Productive viral infection mimics oncogenic transformation of different things, and some of the same molecular mechanisms used by viruses and cancer cells to disrupt key homeostatic mechanism. This analogy forms the basis for the development of oncolytic viruses”” that are designed to specifically target and destroy cancer cells. Although some selection strategies involve engineering viruses so that they specifically bind to cancer, a more interesting approach involves the development of a virus that only cancer cells contain specific defects mimic homeostatic control. For example, one of the products of the adenovirus E1B locus is a protein that specifically interfere with the function of p53, and thus weakening the host antiviral response is dependent on human p53 resulted in inhibition of DNA synthesis and / or apoptosis. Mutant forms of adenovirus E1B 55K imitate not be limited to cells with defective p53 function, ie cancer. Some groups developed adenovirus E1B mutants for cancer therapy, and promising results have been obtained with some of them, including Onyx Pharmaceuticals’. Another promising approach to take advantage of the presence of active Ras mutant
Rhabdovirus Virus RNA are also being developed as an oncolytic agent. His tumor selectivity is mainly related to the fact that the tumor cells are often resistant to the antiviral effects of type I interferons (IFN), which can completely suppress viral replication in normal cells. Removing mechanisms to suppress virus production improved oncolytic autocrine IFN activity while further reducing the toxicity to normal cells of the host. Researchers designed RNAi screen to identify synthetic lethal cytoprotective pathways that limit the destruction of tumor cells induced by the Maraba rhabdovirus in three human cancer cell lines are different. ”” They hit enriched gene function in two of the three main ways that respond to endoplasmic reticular (ER), often referred to as the unfolded protein response (UPR). More specifically, the display and IRE1/XBP1 ATF6 involved in pathways and downstream genes involved in the transport of proteins from the ER to the aggregate of the proteasome, for cytoprotection. Importantly, this group also identified a novel small molecule inhibitor of IRE1 that also sensitized tumor but not normal cells against the effects of oncolytic virus in vitro and in xenografts.

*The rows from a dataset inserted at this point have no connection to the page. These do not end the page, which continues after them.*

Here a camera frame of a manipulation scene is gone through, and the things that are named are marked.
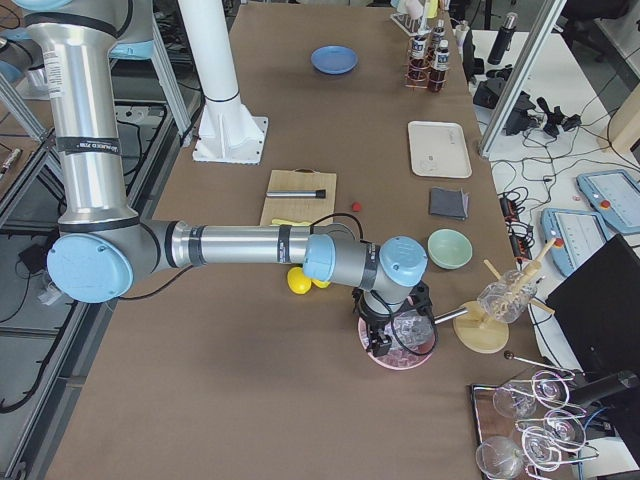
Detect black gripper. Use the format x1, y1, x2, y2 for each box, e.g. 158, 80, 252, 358
352, 282, 431, 330

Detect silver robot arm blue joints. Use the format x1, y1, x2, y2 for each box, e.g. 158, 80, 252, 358
22, 1, 427, 307

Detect blue plate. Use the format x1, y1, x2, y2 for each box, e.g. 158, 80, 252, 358
310, 45, 359, 75

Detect pink bowl of ice cubes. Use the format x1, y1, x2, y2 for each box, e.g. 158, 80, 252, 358
357, 294, 438, 371

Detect metal ice scoop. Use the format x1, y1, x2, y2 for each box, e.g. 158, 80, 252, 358
390, 307, 468, 356

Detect yellow lemon back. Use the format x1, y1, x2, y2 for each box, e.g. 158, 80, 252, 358
311, 279, 331, 289

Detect yellow lemon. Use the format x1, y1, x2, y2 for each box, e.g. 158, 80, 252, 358
311, 279, 331, 289
286, 267, 313, 295

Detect wooden cup drying stand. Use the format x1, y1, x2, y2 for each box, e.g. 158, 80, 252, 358
453, 238, 561, 354

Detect yellow lemon front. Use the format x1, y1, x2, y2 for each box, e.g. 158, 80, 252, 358
286, 267, 313, 295

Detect mint green bowl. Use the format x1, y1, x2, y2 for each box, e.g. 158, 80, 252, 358
427, 229, 473, 270

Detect clear glass mug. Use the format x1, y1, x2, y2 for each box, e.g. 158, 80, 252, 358
477, 270, 537, 324

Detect wine glass upper left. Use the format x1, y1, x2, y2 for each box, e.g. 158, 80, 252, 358
492, 382, 537, 420

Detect wooden cutting board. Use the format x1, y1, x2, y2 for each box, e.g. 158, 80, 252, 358
259, 169, 339, 227

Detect grey folded cloth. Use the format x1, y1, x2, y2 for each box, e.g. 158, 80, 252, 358
429, 187, 469, 220

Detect silver knife black tip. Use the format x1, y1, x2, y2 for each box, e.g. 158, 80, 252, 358
266, 189, 327, 199

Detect wine glass front left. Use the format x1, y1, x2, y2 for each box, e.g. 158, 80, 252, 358
475, 436, 525, 479

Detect wine glass rack tray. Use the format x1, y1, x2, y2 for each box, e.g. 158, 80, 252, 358
469, 369, 599, 479

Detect black power strip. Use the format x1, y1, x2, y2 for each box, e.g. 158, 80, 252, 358
499, 195, 533, 259

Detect cream plastic tray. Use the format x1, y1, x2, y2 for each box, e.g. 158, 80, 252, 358
408, 120, 472, 179

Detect black laptop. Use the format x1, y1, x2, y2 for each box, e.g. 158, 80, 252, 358
546, 234, 639, 374

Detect blue teach pendant lower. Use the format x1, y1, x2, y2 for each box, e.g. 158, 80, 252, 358
540, 208, 613, 277

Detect blue teach pendant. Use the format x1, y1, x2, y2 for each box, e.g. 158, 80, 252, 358
540, 208, 613, 277
576, 169, 639, 235

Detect dark sauce bottle front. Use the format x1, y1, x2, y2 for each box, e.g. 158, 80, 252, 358
427, 40, 450, 93

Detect dark sauce bottle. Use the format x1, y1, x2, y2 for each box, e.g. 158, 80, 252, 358
430, 19, 445, 50
427, 40, 450, 93
406, 31, 429, 86

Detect dark sauce bottle left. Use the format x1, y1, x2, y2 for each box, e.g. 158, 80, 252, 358
406, 31, 429, 86

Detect blue teach pendant upper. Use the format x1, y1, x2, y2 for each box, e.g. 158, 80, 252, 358
576, 169, 639, 235

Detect dark sauce bottle back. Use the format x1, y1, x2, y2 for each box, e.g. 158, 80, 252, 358
430, 19, 445, 50

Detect black thermos bottle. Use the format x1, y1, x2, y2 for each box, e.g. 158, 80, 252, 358
487, 12, 518, 65

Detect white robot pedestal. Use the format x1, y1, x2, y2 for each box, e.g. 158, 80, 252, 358
179, 0, 268, 165

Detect copper wire bottle rack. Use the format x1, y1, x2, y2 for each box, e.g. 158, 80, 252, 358
404, 31, 451, 93

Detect aluminium frame post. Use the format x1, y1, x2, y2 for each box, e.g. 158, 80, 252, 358
478, 0, 566, 159

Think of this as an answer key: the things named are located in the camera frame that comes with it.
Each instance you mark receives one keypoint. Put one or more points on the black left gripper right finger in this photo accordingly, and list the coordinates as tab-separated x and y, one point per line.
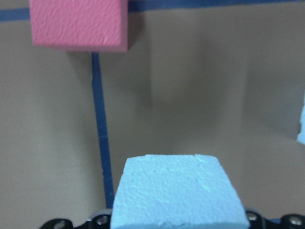
288	221

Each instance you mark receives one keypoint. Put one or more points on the pink foam block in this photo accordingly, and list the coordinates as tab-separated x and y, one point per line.
80	25

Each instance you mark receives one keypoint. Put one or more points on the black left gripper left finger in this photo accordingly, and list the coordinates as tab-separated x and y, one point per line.
98	220

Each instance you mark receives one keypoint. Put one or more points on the light blue foam block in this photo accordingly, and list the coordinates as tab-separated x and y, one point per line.
176	192
301	135

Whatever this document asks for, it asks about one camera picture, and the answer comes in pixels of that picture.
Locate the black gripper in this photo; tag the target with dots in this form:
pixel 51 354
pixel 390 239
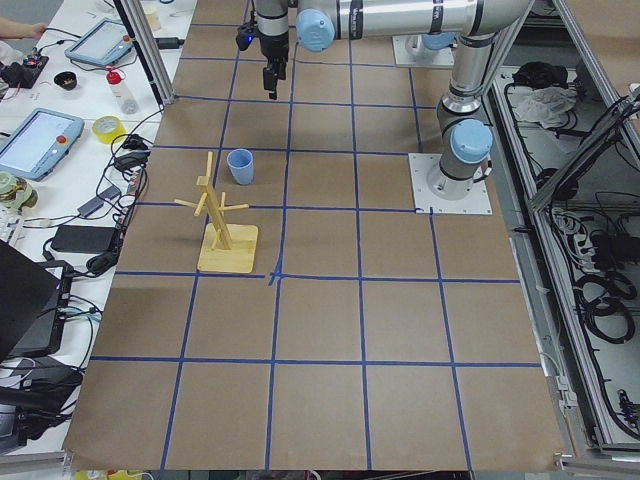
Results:
pixel 274 48

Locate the light blue cup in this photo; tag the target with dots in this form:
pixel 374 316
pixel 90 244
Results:
pixel 241 165

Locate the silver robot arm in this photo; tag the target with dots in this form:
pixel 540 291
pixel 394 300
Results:
pixel 469 27
pixel 426 43

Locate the small black power brick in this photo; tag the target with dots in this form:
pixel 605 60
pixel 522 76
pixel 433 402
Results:
pixel 169 43

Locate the clear bottle red cap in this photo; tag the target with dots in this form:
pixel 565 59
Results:
pixel 124 98

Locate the far teach pendant tablet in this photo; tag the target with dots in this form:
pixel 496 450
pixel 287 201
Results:
pixel 105 44

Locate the teach pendant tablet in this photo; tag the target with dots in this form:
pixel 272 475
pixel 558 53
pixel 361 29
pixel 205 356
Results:
pixel 105 44
pixel 39 143

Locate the yellow tape roll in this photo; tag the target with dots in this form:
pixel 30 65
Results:
pixel 108 129

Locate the wooden mug tree stand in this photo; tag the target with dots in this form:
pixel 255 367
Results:
pixel 226 247

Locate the black bowl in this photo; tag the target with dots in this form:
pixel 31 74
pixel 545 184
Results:
pixel 67 80

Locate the near teach pendant tablet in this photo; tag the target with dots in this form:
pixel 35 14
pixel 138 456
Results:
pixel 39 143

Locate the black power adapter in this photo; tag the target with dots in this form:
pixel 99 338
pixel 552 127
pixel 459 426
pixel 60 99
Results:
pixel 83 239

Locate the white crumpled cloth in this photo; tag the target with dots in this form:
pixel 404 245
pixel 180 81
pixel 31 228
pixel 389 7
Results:
pixel 548 106

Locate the black laptop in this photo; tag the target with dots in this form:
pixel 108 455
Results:
pixel 33 297

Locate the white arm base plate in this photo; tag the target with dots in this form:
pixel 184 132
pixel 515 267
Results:
pixel 435 193
pixel 443 59

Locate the aluminium frame post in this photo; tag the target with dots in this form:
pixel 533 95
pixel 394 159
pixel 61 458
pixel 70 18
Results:
pixel 132 15

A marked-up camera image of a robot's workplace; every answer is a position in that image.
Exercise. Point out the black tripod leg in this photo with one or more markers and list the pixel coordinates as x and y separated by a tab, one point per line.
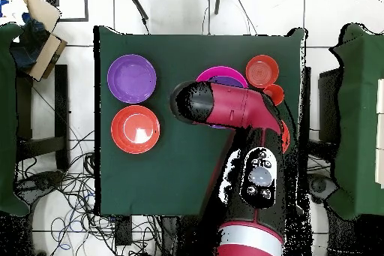
139	5
218	0

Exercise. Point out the dark floor frame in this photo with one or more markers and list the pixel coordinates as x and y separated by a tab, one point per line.
86	3

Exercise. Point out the purple bowl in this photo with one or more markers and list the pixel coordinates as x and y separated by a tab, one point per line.
132	78
226	81

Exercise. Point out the black power adapter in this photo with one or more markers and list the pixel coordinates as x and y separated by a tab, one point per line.
123	232

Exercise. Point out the black pedestal leg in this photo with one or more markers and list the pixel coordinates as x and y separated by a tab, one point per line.
321	187
39	182

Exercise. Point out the green covered side table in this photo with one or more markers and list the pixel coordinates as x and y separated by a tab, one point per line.
357	118
6	118

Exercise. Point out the black bench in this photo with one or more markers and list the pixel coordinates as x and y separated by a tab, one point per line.
61	103

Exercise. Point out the dark blue cloth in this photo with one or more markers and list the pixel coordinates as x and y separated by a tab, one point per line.
30	45

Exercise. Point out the large orange bowl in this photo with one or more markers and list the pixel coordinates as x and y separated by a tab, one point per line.
285	137
135	130

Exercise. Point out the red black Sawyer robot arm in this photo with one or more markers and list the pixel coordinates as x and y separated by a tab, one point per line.
240	109

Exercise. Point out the stack of white boxes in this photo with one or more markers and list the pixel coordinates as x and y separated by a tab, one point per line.
381	133

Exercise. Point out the dark green tablecloth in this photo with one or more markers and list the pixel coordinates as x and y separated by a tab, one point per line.
168	172

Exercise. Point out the large pink bowl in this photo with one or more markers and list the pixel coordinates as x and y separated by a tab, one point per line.
222	71

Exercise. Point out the black side stand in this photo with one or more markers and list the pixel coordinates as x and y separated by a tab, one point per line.
328	103

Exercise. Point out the orange cup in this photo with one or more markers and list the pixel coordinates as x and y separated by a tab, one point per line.
277	93

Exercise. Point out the cardboard box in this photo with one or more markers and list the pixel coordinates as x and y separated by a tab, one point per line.
51	51

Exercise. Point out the small orange bowl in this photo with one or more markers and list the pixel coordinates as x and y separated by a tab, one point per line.
262	71

Therefore, if the inhibitor can be further optimized to increase its potential, there is a good chance you could translate preclinical observations in cancer patients. At first glance it may seem surprising that PERK/eIF2a pulled the arm of the UPR is not identified, but it makes sense. EIF2a phosphorylation results in global down-regulation of the cap-dependent translation host, so that viruses that grow different mechanisms preventing eIF2a phosphorylation or downstream effects on normal cells. In addition, we have observed that many tumor cells show an increase in eIF2a phosphorylation or translational arrest in response to ER stress and proteotoxic, so that this arm of the UPR can still disable a subset of cancer. Cancer link between the proteasome and autophagy is impaired, which may also be useful for productive viral infection if autophagy plays in limiting the somerole. It can also predict that knockdown of UPR or degeneration ER-associated (ERAD) component will cause the accumulation of protein aggregates in the ER and subsequent viral infection dramatically worsen the situation, focusing on the ER-Golgi network excessive increase in synthetic protein loading.
In fact, inhibition of ER stress and UPR because characteristics of the infected cells, but not resolved rapidly and cause a marked increase in the accumulation of protein aggregates, indicating that severe sensitization caused by pretreatment with inhibitors UPR has not been caused by this mechanism. In contrast, inhibition of the UPR prerequisite appears cells”” cell death induced by upregulating the expression of caspase adapter protein virus Next, RAIDD, and promoting the activation of caspase-2 , and caspase-2 knockdown recover almost completely synthetic lethal interactions between inhibition of the UPR and viral infections. Recent work by Green Doug group demonstrated that activation mediated RAIDD caspase-2 is controlled by the transcription factor stress response, the HSF-1, suggesting that the protein heatshocked and / or other molecular chaperones ( perhaps based on ER?) may play a central role in controlling stressinduced activation of caspase-2.